Fidelidade não é uma característica de Jair Bolsonaro. Já passou por oito partidos, fracassou na criação de um novo e, a 14 meses da eleição, ainda não conseguiu ser aceito em nenhum.
Infidelidade é uma peculiaridade do Centrão, agrupamento partidário que sustenta o governo no Congresso.
Centrão e Bolsonaro desconfiam um do outro, num exercício permanente de defesa contra a traição.
Há dez dias, ele queria aprovar na Câmara um projeto de emenda à Constituição para retroceder à era do voto impresso.
Precisava de 308 deputados votando “sim”, em dois turnos. Obteve 229 a favor, 218 contra e uma abstenção.
Debulhado o resultado, o governo ficou 26% abaixo do mínimo necessário (308) para aprovar a emenda. Ou seja, Bolsonaro quando tentou mudar a Constituição, só teve votos suficientes para aprovar um simples projeto de lei (metade mais um dos presentes na sessão).
Partidos do Centrão foram decisivos. O PP do ministro Ciro Nogueira (Casa Civil) e o PL da ministra Flavia Arruda (Secretaria de Governo) marcaram posição com 36 discursos contra o projeto, além de registrar 18 ausências, o que na votação de emendas constitucionais se contabiliza como voto contra.
Poderia ter sido pior, não fossem os 40 votos que lhe foram presenteados por deputados da oposição.
Habituado a fazer política com fígado, Bolsonaro atravessou a semana passada decidido a dar um tranco no Centrão.
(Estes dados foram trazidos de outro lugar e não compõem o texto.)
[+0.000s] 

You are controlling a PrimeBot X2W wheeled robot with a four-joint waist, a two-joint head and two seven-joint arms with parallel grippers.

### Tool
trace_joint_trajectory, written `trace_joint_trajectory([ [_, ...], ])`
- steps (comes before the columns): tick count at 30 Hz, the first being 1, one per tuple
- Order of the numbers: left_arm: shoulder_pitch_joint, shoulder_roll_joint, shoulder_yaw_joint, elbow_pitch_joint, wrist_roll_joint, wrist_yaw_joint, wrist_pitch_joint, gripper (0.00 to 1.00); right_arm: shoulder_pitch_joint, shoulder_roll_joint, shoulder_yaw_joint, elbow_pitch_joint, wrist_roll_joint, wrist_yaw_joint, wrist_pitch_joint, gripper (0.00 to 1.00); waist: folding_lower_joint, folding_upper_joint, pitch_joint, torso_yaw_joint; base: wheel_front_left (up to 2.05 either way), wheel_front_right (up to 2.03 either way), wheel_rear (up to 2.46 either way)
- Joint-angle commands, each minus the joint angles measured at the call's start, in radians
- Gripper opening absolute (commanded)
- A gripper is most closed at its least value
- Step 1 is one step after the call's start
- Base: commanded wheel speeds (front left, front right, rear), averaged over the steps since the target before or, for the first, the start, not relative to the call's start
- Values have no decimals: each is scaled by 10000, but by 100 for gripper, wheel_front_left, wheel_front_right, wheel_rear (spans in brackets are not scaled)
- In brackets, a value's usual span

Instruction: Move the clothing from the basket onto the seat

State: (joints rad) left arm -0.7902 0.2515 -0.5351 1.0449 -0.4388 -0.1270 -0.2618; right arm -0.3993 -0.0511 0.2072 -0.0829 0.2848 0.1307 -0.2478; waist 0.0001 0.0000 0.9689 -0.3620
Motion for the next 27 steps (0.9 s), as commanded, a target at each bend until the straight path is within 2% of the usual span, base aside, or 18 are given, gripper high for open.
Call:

Na sexta-feira, o governo anunciou veto presidencial a dois tipos de emendas parlamentares impositivas ao Orçamento. Somam previsão de gastos de R$ 18 bilhões no ano eleitoral de 2022, e são conhecidas como de relator e de bancada.
A maior parte da despesa (cerca de R$ 15 bilhões) está na conta das chamadas emendas de relator-geral do Orçamento, inovação introduzida no ano passado num acordo de Bolsonaro com o Centrão.
Funciona como um orçamento paralelo, controlado diretamente pelos líderes do Centrão. Eles privilegiam alguns parlamentares em cotas de verbas federais. Informam aos ministérios o valor e o destino do dinheiro a ser liberado.
A transação é direta, sem controle muito menos transparência — “a partir de dezenas de ofícios, sem que sejam assegurados dados abertos em sistema de registro centralizado que permitam a transparência ativa, a comparabilidade e a rastreabilidade por qualquer cidadão e órgãos de controle”, constatou o tribunal de contas.
Isso permite aos parlamentares alinhados ao Centrão o livre manejo de recursos federais para investimento em pequenas obras nas áreas estratégicas aos respectivos planos de reeleição, distorcendo a distribuição regional de recursos do Orçamento da União.
Num exemplo do ano passado, a região Norte recebeu verbas federais — via emendas de relator — de valor proporcional por habitante cinco vezes maior que o Sudeste, embora sua população seja cinco vezes menor.
Se vetasse esse orçamento paralelo, como anunciou na sexta-feira, Bolsonaro cortaria o fluxo de dinheiro do governo que irriga as campanhas eleitorais dos partidos integrantes do Centrão.
Eles são sócios no poder, mas têm prioridades distintas: o presidente quer se reeleger, os partidos querem garantir a sobrevivência, elegendo bancadas no Congresso e nas assembleias estaduais.
O tamanho das bancadas em 2022 é decisivo ao futuro de cada um, para cumprir exigências de uma legislação focada na redução do número de partidos (há 35 registrados e outros 78 na fila da Justiça Eleitoral). Precisam eleger o máximo possível de candidatos ao Legislativo para ter acesso a fundos públicos e a tempo de propaganda no rádio e na tevê.
O anúncio do veto presidencial delineou uma crise entre Bolsonaro e o Centrão. Arthur Lira (PP-AL), presidente da Câmara, e os ministros Ciro Nogueira (PP-PI) e Flavia Arruda (PL-DF) se esforçaram para convencê-lo a recuar.
O veto presidencial seria ineficaz, pois acabaria derrubado na Câmara. E, caso insistisse, não haveria retorno — “a República cairia”, conforme uma descrição das conversas obtida pelos repórteres Andrea Jubé e Fabio Murakawa, do Valor.
Bolsonaro capitulou. Voltou atrás na decisão anunciada e sancionou o Orçamento de 2022 com a previsão de pagamento de cerca de R$ 15 bilhões em emendas de relator.
Líderes do Centrão renovaram promessas de empenho na aprovação de projetos considerados relevantes para o governo.
Expuseram a fragilidade dessa aliança, sem garantia mútua de adesão automática e incondicional. Continuam juntos, até à próxima crise.